維克-斯特林,二十七歲,超速檔,食血者。
伊麗莎白對這位同父異母的哥哥的最大印象是,他很安靜。
她見過他的次數不多,維克不是在伊甸湖區長大的,在花園區、衛城山區和中心區,也不多能看到他的身影。他像個隱形人,存在卻不被人看見和提及。
血統,在維克身上繞不開的一個問題。
在財團內部,血統也意味着背後的勢力成分,血統是一種天然的最大利益。
伊麗莎白的父母雙方都來自賽思的主體家族,不管他們如何各有私生子或怎麼樣,他們結合的後代,地位就是更高。
而維克-斯特林,在以前很長一段時間裏,都只不過是一個野種。
如果他不是超速檔,他大概連斯特林這個姓氏也不會得到。
伊麗莎白不認為自己的父親會在乎一個普通人或低超凡天賦的私生子。
但因為維克是高天賦兒童,成年後更被確定為超速檔,他被接受了,他開始出現在一些時節的家族聚會中,卻仍然不像是個正式的斯特林。
超速檔孩子都有高程序者教化家作為隨身老師,可是維克沒有,在屬於她母親那邊勢力的老嬤嬤眼中,維克這個人更是仿佛不存在。
後來,維克被派往了天使城,離開流光城就像離開世界中心,那是一種發配。
流光城的消息總會傳遍各個自由邦,但其它自由邦的消息很少能讓流光城關心。
以至於,伊麗莎白有時候都會忘記這一位哥哥,很多人都會忘記。
但在這同時,維克在天使城打擊荒野、清剿異種,為賽思和銀行都創下很大利益。
現在,維克回來了。
在與大師最新聯繫後的次天早上,伊麗莎白得知維克被銀行派去了河鄉區。
聯合區讓她在歌舞伎町搞試驗,她在拳區、城寨區都有了關係。歌舞伎町鄰近着花園區,離中心區也不是特別遠,通了地鐵。
但河鄉區那邊,與三腳區都隔着一條名為「北荒川」的大河。
河鄉區沒有歌舞伎町這麼歷史悠久和影響力大,是流光城東北面的一個偏僻之地,又因為距離東部工業區太近,成了工業廢料傾泄場,縱橫交錯的河道都成了黑河。
那裏有本土幫派「河童幫」,對東部工業區的襲擊日漸猖獗。
三天前,疑似是河童幫人員的一伙人截擊了一隊貨車,像荒野那樣搶走貨物。
賽思與銀行決定對河鄉區這種勢頭採用強硬的手段,維克帶着團隊被派往處理。
而伊麗莎白還是在歌舞伎町活動。
但她並沒有想到,就在小野旅館的咖啡廳,自己會這麼快就見到了一位天稟者。
「斯特林小姐,我叫幽靈女,玩偶系天稟者。現在受聯合區的任命,是您兄長維克-斯特林先生團隊的一員,他送給您的禮物由我帶來,他無暇親自前來。」
這個小型咖啡廳佈置簡雅,裝潢方面傳統風格和現代風格混合,面向街道的窗戶掛着可以捲起的竹製捲簾,吧枱的彩色燈光則甚為炫目。

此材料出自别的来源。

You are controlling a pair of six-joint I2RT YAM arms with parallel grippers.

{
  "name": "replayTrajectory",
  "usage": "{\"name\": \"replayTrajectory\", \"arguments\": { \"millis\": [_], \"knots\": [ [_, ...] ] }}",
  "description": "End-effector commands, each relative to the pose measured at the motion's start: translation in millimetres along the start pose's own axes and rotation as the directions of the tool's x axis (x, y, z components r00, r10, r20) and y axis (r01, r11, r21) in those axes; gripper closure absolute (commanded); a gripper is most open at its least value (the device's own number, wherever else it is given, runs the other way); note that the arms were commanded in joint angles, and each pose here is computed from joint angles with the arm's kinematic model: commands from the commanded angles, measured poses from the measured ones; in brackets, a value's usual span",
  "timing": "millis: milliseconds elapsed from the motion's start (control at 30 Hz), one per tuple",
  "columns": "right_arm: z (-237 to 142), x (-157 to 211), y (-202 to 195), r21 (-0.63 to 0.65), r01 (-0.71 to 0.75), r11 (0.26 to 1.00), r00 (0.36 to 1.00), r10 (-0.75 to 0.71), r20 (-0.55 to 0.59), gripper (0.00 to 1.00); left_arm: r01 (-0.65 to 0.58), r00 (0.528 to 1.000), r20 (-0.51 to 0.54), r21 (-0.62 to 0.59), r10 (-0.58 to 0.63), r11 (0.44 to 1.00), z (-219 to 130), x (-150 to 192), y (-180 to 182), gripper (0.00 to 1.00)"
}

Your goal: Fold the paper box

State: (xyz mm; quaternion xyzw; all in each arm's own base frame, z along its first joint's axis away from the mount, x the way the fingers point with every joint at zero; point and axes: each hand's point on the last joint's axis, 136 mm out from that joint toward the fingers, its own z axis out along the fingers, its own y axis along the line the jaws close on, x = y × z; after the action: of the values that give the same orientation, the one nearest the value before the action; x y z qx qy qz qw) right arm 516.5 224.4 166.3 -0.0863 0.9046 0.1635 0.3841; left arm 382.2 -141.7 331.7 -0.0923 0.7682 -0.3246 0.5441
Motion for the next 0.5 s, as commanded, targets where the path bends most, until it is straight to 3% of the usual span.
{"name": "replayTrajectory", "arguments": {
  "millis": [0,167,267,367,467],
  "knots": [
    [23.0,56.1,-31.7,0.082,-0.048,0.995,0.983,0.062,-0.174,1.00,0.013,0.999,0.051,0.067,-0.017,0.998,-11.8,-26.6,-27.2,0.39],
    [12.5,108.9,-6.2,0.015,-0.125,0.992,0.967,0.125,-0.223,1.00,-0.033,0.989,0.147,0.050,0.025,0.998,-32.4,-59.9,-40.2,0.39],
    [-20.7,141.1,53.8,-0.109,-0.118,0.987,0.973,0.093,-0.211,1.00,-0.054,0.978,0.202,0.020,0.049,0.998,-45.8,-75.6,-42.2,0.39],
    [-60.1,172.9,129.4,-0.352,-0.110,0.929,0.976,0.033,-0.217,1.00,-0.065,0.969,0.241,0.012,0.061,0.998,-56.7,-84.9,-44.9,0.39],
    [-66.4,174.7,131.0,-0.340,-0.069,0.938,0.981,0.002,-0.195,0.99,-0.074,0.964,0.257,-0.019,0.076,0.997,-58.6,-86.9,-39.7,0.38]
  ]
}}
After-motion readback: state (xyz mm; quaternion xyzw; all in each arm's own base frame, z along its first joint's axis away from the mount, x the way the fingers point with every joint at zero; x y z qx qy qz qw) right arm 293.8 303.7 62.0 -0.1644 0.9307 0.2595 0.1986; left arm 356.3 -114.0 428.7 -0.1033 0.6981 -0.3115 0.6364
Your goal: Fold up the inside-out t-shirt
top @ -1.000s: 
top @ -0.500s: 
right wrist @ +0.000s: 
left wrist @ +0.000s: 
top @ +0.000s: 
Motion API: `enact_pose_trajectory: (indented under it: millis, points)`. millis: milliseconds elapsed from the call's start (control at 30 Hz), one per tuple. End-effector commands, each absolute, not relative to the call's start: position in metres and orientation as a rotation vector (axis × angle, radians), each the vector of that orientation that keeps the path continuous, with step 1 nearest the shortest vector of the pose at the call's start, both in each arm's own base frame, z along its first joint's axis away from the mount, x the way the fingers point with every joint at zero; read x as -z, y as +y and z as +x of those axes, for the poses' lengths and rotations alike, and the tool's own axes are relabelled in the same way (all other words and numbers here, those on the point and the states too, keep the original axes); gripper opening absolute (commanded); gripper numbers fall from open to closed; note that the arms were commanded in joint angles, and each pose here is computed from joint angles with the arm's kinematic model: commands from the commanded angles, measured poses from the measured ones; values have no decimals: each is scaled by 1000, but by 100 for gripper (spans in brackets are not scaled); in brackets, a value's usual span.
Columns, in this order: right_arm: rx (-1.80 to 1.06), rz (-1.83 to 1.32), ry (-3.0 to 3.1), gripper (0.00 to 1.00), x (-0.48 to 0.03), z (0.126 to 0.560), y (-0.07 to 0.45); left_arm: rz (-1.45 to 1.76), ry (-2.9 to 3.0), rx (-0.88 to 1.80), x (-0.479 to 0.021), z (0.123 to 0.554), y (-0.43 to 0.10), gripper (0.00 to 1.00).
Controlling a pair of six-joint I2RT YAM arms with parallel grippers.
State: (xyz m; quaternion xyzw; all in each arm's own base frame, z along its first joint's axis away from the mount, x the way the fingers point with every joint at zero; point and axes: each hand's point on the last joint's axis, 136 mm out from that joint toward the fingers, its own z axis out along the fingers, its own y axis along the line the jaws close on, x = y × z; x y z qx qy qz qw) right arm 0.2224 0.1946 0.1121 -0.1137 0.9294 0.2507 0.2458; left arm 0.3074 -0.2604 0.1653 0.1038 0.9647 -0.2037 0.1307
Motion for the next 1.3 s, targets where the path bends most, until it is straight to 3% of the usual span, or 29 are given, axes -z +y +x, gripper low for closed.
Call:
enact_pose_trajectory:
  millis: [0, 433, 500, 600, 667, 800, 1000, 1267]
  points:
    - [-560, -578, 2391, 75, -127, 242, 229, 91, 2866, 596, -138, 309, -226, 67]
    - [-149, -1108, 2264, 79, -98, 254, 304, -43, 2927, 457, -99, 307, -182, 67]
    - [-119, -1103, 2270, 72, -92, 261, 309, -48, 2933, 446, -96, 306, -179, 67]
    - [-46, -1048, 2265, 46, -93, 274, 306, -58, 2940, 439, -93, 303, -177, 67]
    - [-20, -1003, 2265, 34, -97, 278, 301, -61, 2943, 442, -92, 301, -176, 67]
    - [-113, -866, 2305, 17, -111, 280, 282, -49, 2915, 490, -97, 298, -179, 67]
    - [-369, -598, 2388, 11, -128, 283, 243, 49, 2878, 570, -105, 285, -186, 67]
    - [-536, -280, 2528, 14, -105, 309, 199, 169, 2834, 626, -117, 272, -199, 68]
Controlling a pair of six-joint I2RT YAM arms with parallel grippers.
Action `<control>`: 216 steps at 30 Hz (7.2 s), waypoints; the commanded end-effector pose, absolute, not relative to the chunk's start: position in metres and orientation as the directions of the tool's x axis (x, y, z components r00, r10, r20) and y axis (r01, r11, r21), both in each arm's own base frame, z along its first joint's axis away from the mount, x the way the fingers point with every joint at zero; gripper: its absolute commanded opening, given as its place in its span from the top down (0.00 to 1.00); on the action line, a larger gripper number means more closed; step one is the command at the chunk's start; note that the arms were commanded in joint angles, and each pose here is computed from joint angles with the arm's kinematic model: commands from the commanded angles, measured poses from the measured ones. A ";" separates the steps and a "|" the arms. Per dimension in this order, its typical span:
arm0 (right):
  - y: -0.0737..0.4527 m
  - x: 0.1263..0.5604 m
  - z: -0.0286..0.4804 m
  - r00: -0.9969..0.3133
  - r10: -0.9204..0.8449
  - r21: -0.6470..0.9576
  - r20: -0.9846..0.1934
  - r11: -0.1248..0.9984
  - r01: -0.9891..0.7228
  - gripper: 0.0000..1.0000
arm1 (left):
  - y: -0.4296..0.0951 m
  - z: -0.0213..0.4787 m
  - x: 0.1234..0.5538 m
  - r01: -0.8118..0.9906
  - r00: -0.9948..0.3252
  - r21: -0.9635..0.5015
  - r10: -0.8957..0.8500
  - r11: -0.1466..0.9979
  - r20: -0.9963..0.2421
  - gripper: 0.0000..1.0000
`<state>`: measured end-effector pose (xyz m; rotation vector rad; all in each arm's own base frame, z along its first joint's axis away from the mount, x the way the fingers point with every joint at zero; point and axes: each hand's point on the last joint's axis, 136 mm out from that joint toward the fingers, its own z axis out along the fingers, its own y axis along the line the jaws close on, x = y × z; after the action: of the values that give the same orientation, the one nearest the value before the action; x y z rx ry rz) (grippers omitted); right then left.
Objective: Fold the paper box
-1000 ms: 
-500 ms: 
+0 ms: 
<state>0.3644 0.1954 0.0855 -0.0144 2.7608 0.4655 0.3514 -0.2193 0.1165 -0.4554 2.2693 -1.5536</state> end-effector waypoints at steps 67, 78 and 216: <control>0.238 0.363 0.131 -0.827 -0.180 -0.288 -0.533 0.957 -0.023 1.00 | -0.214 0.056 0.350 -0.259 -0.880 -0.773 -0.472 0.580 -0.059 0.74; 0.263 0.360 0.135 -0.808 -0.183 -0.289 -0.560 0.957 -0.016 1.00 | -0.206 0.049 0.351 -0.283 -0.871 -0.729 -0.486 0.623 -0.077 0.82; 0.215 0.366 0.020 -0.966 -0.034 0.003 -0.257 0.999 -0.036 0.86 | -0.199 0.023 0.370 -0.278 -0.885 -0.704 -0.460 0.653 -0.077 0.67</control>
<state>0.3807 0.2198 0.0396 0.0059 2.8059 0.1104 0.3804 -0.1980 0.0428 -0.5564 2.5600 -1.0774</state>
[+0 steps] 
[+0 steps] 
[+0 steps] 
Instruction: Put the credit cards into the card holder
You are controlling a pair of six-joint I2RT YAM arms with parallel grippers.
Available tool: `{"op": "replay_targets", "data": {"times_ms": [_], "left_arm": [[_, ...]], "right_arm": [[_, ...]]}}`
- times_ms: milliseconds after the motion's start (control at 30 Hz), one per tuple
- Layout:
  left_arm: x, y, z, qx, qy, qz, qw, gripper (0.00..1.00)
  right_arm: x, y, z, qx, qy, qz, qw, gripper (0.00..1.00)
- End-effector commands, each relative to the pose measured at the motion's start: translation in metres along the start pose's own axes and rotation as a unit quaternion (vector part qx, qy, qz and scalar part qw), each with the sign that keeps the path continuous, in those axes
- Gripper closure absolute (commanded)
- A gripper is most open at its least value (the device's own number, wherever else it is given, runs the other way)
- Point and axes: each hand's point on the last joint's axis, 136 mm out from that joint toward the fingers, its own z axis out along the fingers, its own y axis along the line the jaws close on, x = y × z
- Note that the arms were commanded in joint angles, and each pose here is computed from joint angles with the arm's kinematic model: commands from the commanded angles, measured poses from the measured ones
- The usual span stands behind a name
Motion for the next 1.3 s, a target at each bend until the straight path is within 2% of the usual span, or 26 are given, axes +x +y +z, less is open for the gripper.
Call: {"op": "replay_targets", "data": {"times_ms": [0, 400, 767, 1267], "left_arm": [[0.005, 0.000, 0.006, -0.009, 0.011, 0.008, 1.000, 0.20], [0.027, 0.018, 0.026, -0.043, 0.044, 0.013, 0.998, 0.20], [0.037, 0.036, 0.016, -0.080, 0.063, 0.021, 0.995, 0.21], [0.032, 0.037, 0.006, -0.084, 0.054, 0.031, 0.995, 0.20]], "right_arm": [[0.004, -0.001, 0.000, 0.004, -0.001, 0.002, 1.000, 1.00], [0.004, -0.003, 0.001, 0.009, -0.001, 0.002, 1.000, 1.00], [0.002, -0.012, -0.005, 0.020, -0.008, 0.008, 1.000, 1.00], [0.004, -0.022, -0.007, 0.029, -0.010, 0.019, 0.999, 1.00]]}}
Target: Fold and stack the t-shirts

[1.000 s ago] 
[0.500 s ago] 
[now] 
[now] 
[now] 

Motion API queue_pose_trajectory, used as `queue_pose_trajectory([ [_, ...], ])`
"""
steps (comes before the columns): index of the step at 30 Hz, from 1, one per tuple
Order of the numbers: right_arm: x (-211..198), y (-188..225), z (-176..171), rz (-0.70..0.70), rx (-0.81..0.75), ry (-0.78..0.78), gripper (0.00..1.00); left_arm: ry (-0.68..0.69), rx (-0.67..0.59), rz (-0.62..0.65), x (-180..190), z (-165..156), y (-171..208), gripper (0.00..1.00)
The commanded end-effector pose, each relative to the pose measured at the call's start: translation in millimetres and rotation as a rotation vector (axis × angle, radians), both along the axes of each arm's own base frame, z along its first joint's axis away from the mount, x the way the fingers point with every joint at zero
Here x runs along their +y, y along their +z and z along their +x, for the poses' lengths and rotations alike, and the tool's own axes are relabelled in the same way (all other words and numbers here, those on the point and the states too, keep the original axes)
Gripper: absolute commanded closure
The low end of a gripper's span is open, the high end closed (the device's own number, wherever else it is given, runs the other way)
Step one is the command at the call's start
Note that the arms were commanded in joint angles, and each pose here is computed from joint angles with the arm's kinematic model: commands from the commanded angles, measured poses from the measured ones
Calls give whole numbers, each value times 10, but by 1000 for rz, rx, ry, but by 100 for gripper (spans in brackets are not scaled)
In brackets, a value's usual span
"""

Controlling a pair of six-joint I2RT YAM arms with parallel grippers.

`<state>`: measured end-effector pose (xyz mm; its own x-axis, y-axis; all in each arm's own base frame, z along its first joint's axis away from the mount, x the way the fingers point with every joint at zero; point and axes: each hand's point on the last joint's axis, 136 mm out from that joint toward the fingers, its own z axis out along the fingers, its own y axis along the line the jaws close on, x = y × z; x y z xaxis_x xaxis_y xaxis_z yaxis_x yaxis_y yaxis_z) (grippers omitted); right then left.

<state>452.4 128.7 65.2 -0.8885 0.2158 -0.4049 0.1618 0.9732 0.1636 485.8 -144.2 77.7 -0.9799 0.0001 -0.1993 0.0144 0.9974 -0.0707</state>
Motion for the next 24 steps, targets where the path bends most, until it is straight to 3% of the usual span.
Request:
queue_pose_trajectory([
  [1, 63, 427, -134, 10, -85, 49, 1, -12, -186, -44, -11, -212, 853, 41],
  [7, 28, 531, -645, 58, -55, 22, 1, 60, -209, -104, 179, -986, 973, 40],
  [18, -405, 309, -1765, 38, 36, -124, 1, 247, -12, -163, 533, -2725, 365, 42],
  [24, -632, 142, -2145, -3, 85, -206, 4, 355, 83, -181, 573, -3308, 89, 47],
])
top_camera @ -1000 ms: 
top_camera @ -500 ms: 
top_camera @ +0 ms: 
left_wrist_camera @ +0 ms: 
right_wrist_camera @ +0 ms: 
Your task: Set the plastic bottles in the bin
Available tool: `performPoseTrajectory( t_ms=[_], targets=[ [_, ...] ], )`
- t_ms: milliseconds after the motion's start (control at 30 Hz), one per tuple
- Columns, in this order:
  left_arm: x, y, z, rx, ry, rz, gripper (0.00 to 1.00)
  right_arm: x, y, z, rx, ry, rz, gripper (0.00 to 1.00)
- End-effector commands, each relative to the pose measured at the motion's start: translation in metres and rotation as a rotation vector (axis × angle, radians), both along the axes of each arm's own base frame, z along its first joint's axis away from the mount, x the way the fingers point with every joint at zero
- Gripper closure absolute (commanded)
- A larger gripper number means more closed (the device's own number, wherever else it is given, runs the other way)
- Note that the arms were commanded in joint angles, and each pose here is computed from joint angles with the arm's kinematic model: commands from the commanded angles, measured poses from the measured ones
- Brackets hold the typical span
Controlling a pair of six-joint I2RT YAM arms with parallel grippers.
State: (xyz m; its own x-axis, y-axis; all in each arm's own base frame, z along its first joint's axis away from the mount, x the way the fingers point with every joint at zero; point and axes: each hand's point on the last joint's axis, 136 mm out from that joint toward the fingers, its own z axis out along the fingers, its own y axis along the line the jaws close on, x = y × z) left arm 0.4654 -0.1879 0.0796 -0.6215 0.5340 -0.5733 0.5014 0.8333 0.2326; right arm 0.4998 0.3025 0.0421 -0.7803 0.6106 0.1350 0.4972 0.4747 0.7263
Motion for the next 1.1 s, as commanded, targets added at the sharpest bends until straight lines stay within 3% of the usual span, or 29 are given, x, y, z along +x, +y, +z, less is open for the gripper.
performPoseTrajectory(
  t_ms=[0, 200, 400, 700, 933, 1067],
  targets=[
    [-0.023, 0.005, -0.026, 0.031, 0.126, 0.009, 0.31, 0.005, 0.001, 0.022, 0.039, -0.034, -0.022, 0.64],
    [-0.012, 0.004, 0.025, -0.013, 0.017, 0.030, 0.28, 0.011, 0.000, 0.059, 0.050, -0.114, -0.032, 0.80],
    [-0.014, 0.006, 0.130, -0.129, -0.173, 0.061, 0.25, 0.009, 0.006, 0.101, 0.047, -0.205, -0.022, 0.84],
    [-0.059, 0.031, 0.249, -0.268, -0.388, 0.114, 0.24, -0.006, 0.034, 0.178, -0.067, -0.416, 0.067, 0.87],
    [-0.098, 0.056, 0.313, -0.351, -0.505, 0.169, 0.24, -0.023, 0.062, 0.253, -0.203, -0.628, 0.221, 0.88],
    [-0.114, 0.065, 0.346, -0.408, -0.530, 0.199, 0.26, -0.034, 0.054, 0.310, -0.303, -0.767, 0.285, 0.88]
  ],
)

此時,其他客人都被清場走了,只剩都屬於斯特林的兩伙人。
長長的u型吧枱邊,伊麗莎白看着眼前的這位「幽靈女」,與她差不多的二十出頭的年紀,人如其名,看上去如同幽影,好像缺乏着生命活力。
為什麼呢,幽靈女身着淺綠主色調的寬肩外套和藍牛仔褲,打扮時尚,面容漂亮。
但她就是從對方那隱隱感覺到,一種莫名陌生、難以形容的怪異。
天稟者,這就是天稟者。
斯蒂文前輩是個玩偶系超凡者——那可能本來又是大師的某種指引,而幽靈女是反制玩偶的天稟者,現在又這麼快成為了銀行的明牌……
如果斯蒂文前輩確實如傳言那樣是被天稟者所刺殺,殺手很可能正是眼前之人。
河鄉區,河流,水源,生命之水。
河童幫有一種旁門職業系,被認為可能是第一宿玩偶的旁門。
幽靈女,是聯合區配備給維克-斯特林的武器,看來天稟者連對應旁門也能反制。
在伊麗莎白的周圍,不管是綾子,還是朱蒂-迪金森,也都有一種本能的寒意。
不知道是所有天稟者都那樣,還是就玩偶系天稟者是那樣,這個幽靈女,讓他們這些程序者,都感覺面對着一個人形冰塊。
仿佛在對方身體裏,連血液也不會流動。
「好吧,謝謝他了。」伊麗莎白早已看到那份禮物,卻不知道那是什麼。
之前隨着幽靈女走進咖啡廳,其他幾個隨行人員合力抬着一個長方形的大箱子一同到來,箱子就放在吧枱邊,上面包裹着一層有精緻花紋的禮品彩紙。
「斯特林先生希望您會喜歡。」幽靈女揮揮手,就有兩個隨行人員動起手來,把那層彩紙拆開了,裏面的竟然是一個冷藏大鐵箱,看着又像是……棺材。
伊麗莎白微微地皺了皺眉,有一種很不好的心感。
維克,她那個哥哥,似乎沒有什麼好意。
幽靈女親自上去,把那個冷藏箱的箱蓋拉開了,一股寒冷的霧氣頓時飄騰而出。
伊麗莎白只見箱內平躺着一具年輕女性的屍體,身着一套荒野機動特遣隊的黑色風衣制服,衣服新嶄筆直,逝去的面容卻毫無血色,雙目還在微微睜開。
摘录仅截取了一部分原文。